**Description of the task:** Restate the listing below exactly, images excluded.
※ ※ ※
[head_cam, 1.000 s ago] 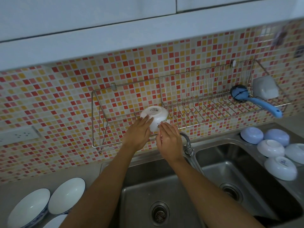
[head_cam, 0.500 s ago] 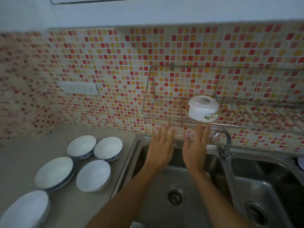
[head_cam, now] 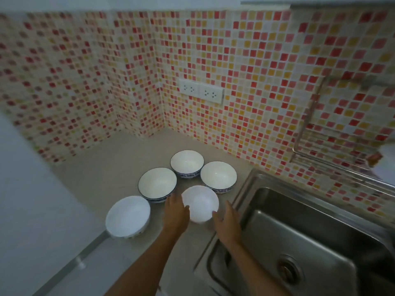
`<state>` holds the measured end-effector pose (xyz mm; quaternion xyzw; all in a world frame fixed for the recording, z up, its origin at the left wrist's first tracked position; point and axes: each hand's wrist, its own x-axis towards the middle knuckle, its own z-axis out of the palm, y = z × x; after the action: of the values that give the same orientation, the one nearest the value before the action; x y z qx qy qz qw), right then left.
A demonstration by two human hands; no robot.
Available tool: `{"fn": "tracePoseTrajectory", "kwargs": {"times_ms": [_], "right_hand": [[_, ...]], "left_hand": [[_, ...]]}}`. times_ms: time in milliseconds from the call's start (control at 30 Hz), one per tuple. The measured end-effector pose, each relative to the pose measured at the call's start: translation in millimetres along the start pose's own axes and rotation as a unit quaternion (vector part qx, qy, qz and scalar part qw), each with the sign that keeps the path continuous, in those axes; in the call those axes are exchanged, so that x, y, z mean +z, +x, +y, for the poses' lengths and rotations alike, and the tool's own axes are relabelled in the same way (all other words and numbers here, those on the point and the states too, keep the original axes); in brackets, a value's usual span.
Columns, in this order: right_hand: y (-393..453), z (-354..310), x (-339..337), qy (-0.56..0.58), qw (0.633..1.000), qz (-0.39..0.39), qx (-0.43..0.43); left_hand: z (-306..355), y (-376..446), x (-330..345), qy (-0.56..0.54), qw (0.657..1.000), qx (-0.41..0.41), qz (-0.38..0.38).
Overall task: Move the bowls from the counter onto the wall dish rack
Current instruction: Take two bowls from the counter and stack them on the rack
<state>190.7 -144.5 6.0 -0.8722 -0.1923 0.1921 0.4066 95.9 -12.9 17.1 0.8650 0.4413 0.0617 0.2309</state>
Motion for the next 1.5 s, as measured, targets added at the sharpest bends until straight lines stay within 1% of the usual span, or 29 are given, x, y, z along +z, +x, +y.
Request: {"fn": "tracePoseTrajectory", "kwargs": {"times_ms": [67,167,267,367,467,600,700,800,933,1000,1133,1167,1267,1367,1467,1500], "right_hand": [[4.4,-7.7,15.7,0.005,0.999,-0.016,0.029],[10.3,-12.2,33.1,0.026,0.997,-0.027,0.071],[14.2,-12.5,40.7,0.008,0.995,-0.020,0.093],[12.5,-12.3,41.3,0.011,0.995,-0.015,0.100],[6.6,-15.5,33.4,0.026,0.995,0.011,0.099],[-3.7,-19.6,6.9,0.090,0.989,0.070,0.095],[-12.8,-20.7,-23.0,0.110,0.984,0.102,0.091],[-19.9,-27.8,-56.5,0.131,0.978,0.147,0.065],[-26.3,-47.4,-104.1,0.148,0.967,0.208,0.021],[-31.1,-56.9,-131.2,0.147,0.962,0.231,-0.011],[-39.2,-66.9,-186.6,0.118,0.955,0.263,-0.073],[-40.5,-67.2,-199.3,0.111,0.951,0.276,-0.083],[-43.3,-62.5,-235.5,0.081,0.940,0.313,-0.107],[-42.4,-48.2,-272.7,-0.005,0.925,0.357,-0.131],[-31.0,-17.1,-304.0,-0.099,0.915,0.375,-0.113],[-26.7,-5.7,-312.1,-0.128,0.913,0.372,-0.105]], "left_hand": [[-14.3,5.8,1.3,-0.019,1.000,-0.015,-0.019],[-24.5,12.9,1.8,-0.050,0.996,-0.023,-0.071],[-28.4,18.5,3.3,-0.126,0.987,-0.030,-0.100],[-25.3,19.0,6.3,-0.180,0.977,-0.038,-0.111],[-14.6,19.6,8.5,-0.217,0.971,-0.041,-0.093],[12.6,18.6,-0.2,-0.299,0.950,-0.039,-0.077],[40.3,18.0,-5.6,-0.345,0.935,-0.006,-0.085],[80.7,12.4,-16.6,-0.403,0.908,0.028,-0.105],[135.6,1.9,-41.7,-0.459,0.881,0.060,-0.095],[157.8,-3.2,-56.6,-0.505,0.854,0.070,-0.100],[195.8,-11.5,-81.9,-0.577,0.801,0.094,-0.125],[203.9,-11.3,-83.9,-0.587,0.794,0.102,-0.123],[226.1,-13.0,-90.8,-0.610,0.776,0.105,-0.116],[248.5,-17.7,-100.6,-0.632,0.760,0.080,-0.133],[273.6,-24.8,-105.0,-0.642,0.748,0.093,-0.141],[282.6,-28.3,-106.4,-0.637,0.750,0.107,-0.139]]}}
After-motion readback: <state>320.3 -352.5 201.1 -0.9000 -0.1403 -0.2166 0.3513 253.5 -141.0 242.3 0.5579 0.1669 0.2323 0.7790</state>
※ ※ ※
**Answer space:**
[head_cam, 1.000 s ago] 
[head_cam, 0.500 s ago] 
[head_cam, now] 
`<state>` holds the measured end-effector pose (xyz mm; quaternion xyzw; all in a world frame fixed for the recording, z up, its origin at the left wrist's first tracked position; point and axes: each hand's wrist, its own x-axis towards the middle knuckle, its own z-axis out of the palm, y = z × x; after the action: of the values that give the same orientation, the one nearest the value before the action; x y z qx qy qz qw), right then left.
A demonstration by two human hands; no robot.
Available tool: `{"fn": "tracePoseTrajectory", "kwargs": {"times_ms": [_], "right_hand": [[_, ...]], "left_hand": [[_, ...]]}}`. times_ms: time in milliseconds from the call's start (control at 30 Hz), one per tuple. The measured end-effector pose, each relative to the pose measured at the call's start: translation in millimetres along the start pose's own axes and rotation as a unit quaternion (vector part qx, qy, qz and scalar part qw), each with the sign that keeps the path continuous, in those axes; in the call those axes are exchanged, so that x, y, z mean +z, +x, +y, for the poses' lengths and rotations alike, and the tool's own axes are relabelled in the same way (all other words and numbers here, those on the point and the states too, keep the original axes); in brackets, a value's usual span.
Columns, in this order: right_hand: y (-393..453), z (-354..310), x (-339..337), qy (-0.56..0.58), qw (0.633..1.000), qz (-0.39..0.39), qx (-0.43..0.43); left_hand: z (-306..355), y (-376..446), x (-330..345), qy (-0.56..0.54), qw (0.657..1.000), qx (-0.41..0.41), qz (-0.38..0.38).
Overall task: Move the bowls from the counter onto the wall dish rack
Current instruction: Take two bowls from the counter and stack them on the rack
<state>190.7 -144.5 6.0 -0.8722 -0.1923 0.1921 0.4066 95.9 -12.9 17.1 0.8650 0.4413 0.0617 0.2309</state>
Motion for the next 1.5 s, as measured, targets added at the sharpest bends until straight lines stay within 1% of the usual span, or 29 are given, x, y, z along +z, +x, +y.
Request: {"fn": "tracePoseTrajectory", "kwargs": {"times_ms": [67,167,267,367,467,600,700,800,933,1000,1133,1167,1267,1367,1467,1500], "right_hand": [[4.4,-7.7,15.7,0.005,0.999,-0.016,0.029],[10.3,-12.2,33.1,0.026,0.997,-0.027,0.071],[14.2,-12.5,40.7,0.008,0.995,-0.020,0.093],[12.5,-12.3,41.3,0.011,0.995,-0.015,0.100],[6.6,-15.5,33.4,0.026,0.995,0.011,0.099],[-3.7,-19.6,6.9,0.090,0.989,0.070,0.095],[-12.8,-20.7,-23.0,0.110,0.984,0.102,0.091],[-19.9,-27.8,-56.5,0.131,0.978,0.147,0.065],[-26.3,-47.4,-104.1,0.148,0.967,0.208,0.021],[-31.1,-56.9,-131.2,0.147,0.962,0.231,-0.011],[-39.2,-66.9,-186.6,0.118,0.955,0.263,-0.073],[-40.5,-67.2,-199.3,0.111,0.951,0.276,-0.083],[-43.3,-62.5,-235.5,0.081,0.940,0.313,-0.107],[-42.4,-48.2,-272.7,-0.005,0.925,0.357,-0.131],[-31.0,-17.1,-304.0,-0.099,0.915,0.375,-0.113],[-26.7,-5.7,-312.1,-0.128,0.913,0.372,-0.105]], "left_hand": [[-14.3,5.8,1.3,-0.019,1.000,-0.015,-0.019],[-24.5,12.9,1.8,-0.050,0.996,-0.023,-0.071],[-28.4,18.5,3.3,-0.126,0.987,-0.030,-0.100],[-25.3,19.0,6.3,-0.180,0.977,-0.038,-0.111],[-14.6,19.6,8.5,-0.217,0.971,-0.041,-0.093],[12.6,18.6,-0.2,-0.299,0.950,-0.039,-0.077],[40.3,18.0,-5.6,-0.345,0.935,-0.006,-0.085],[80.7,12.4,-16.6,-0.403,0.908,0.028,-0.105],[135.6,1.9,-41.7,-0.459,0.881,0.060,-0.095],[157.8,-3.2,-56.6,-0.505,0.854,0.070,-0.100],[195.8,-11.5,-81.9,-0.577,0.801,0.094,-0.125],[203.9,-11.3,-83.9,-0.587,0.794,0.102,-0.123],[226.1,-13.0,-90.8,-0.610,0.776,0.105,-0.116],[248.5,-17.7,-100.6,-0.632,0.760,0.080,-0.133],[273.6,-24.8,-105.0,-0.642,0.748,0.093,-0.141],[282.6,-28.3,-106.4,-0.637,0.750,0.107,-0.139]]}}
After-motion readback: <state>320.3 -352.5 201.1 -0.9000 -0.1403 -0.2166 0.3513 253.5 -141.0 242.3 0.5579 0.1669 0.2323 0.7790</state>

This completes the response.